This subject probably deserves an entire book, but in the essence of keeping this blog post short, I've tried to highlight some of the more important data modeling tasks related to conceptual, logical, and physical data model design. Please note, this is not meant to be exhaustive. Relational models, object-relational models, and object models are not always the right solution for the problem. There are many great solutions available in the NoSQL area, and there is nothing wrong with a hybrid solution.
Software applications that are compiled on specific machine architectures often store and retrieve information from database software systems. Web server platforms often interpret machine-independent script that stores and retrieves information from database software systems. Java bytecode is executed by a Java Virtual Machine, and data is stored and retrieved from database software systems.
Efficient storage and retrieval of information from database software systems are certainly dependent on underlying hardware and operating system software characteristics. However, efficient storage and retrieval of information is also dependent on the structure and efficient execution of query statements that are used to store and retrieve the information. In a purely academic world, data is modeled and normalized in 3NF, 4NF, and 5NF forms. However, higher-order normalized forms do not always promote the creation of optimal query statements. Therefore, certain parts of a data model are often denormalized to improve the read performance of the database software system.
At a high level, joins between multiple, large relations are generally expensive, so denormalization reduces this cost. Reducing the cost of something typically results in inconsistencies or redundancies in the data, so the developer(s) are left with the job of minimizing the amount of redundant data. A formal process typically alleviates this strain.
Defining the I/O characteristics of a database is an important precursor to data modeling.
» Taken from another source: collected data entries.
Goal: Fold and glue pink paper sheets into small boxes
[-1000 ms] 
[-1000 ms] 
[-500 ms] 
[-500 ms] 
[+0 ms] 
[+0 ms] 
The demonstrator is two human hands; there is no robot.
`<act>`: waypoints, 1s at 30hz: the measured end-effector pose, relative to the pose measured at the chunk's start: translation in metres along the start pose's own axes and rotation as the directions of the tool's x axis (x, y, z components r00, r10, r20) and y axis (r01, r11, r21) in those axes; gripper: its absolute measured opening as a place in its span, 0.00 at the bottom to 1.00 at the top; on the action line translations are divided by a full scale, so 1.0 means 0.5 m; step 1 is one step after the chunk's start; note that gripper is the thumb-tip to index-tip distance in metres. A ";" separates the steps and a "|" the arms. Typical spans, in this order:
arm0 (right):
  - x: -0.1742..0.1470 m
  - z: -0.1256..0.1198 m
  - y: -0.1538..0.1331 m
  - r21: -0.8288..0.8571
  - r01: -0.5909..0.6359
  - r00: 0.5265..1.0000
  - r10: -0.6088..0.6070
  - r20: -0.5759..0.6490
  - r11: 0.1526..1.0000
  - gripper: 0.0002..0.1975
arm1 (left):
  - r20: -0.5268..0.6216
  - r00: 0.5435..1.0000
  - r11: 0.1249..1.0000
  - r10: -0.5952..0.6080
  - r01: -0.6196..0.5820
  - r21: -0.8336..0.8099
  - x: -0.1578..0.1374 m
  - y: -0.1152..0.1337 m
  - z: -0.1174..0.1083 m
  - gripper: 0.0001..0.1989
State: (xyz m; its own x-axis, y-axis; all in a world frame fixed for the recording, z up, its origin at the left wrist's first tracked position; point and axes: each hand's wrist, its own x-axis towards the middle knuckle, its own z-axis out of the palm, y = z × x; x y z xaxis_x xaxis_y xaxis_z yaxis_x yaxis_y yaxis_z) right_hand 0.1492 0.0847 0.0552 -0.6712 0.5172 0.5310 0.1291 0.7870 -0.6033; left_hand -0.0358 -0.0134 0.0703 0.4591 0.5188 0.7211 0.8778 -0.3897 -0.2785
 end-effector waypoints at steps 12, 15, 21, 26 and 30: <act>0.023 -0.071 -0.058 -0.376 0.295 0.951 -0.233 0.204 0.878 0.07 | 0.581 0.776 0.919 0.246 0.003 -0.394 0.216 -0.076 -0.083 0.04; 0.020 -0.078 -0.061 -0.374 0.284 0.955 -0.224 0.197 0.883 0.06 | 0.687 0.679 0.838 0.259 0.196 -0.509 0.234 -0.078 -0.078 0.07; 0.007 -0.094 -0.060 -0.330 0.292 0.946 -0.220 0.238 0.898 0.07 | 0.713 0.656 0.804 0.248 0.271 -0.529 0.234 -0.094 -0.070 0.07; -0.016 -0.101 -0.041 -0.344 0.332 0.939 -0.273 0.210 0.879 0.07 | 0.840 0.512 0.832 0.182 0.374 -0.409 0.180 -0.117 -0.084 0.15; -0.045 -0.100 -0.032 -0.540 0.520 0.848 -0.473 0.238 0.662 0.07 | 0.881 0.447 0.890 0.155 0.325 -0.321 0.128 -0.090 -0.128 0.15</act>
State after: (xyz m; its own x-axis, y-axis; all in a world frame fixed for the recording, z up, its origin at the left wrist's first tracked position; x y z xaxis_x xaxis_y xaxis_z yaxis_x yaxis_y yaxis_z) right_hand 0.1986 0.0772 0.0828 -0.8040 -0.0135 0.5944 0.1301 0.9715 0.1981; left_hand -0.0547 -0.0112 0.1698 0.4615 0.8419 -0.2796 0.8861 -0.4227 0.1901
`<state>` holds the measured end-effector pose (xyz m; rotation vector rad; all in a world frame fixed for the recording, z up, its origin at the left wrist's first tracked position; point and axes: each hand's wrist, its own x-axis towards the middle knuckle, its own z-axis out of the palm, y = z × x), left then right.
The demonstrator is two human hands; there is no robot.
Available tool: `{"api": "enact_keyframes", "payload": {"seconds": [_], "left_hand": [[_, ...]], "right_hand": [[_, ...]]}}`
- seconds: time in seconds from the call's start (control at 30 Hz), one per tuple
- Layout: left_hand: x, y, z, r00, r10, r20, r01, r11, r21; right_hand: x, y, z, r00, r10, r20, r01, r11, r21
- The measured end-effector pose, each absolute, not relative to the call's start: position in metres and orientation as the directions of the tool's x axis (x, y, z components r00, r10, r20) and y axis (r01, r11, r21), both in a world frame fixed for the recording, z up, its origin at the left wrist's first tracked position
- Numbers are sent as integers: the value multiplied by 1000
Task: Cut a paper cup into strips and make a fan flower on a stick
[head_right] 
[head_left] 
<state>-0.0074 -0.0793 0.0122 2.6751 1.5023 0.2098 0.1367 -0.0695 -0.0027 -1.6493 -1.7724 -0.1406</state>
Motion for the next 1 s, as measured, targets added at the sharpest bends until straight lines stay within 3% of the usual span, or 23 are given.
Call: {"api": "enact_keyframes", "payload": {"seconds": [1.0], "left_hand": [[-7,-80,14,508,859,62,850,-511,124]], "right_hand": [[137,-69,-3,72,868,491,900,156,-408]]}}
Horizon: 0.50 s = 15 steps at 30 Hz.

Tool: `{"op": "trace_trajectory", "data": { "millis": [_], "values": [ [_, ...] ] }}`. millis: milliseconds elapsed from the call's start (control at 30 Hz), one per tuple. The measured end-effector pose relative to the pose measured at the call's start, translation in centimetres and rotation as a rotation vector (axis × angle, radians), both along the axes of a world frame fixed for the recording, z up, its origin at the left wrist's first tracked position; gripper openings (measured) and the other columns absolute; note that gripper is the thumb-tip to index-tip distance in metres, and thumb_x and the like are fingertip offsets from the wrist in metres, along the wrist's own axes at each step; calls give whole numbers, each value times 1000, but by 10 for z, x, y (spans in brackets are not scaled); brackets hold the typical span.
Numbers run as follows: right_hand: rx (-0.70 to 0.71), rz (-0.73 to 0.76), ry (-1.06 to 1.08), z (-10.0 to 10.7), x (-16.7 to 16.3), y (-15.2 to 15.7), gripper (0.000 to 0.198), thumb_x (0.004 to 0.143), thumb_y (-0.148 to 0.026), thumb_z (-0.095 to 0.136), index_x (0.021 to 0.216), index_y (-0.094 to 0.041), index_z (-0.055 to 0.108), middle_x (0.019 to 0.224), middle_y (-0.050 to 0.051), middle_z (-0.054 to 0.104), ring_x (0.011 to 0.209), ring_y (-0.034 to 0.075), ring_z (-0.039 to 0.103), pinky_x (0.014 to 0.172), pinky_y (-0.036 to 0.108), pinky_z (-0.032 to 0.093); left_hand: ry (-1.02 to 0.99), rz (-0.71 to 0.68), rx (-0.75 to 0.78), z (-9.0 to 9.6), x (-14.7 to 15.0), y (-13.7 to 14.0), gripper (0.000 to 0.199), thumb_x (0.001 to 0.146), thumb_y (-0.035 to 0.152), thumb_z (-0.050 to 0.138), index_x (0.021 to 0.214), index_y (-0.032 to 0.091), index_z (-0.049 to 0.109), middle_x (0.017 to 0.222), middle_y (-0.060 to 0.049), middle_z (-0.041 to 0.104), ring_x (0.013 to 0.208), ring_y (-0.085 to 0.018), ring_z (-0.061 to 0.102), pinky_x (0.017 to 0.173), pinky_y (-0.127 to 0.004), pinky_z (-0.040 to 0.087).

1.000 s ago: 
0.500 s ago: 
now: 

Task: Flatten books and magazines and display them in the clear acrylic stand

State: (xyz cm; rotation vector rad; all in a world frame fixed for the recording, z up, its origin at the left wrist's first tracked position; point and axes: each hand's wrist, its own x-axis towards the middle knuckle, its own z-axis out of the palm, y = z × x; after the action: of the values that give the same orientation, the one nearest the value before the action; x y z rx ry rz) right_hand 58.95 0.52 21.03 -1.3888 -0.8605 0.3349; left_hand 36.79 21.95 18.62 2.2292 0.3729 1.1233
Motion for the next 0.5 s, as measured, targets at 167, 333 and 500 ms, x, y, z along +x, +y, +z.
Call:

Often times, the I/O characteristics of the database are not defined before modeling the data. Nevertheless, there are a few basic tasks and questions that can help define the I/O characteristics of the database. What is the purpose of the database and what types of problem(s) does the database solve? What types of operations (read, write) will be performed on the database? How many users will the database support? Define user stories - short, succinct 1-3 sentence action statements. Define as many as needed from both the developer perspective and the user perspective. The user stories will help define the conceptual data model for the domain from which the logical data model can be created. A clear definition of the purpose of the system will aid in defining the read/write (I/O) characteristics of the database software system, thus forming a picture of the system. For instance, OLTP databases typically support short transactions, so it is important that write latency is minimized. The answers to the questions above will also help determine the type of hardware storage configuration needed. Another important question when determining the type of hardware configuration is the following. How much downtime can be afforded, and how much failover is needed?
At this point, the types of queries can be seen that will be run on the database with heavy consideration given to the I/O characteristics of the database and the types of joins and scans preferred for the query optimizer to ideally use.
Agile data modeling can be defined as continual iterative feedback with the ability to add entities and relationships, or slice off sections of a data model in various sizes, at any point in the project. This may seem difficult but can be accomplished. Whether the database architecture adheres to the relational model, object-relational model, or object model, the proper classification of entities and attributes, in conjunction with a balance of normalized and de-normalized groups of data, will allow the addition and subtraction of small and large chunks of relations from the data model throughout the development process; for a specific domain. Formal algorithms can be used to map entity relationship models to relations.
And how is this done? Continually modeling entities within the real world. Abstracting classes, re-factoring, keeping the hierarchy semi-flat, avoiding deep polymorphic behavior, and always embracing changes to the data model while never generalizing with a one size fits all approach.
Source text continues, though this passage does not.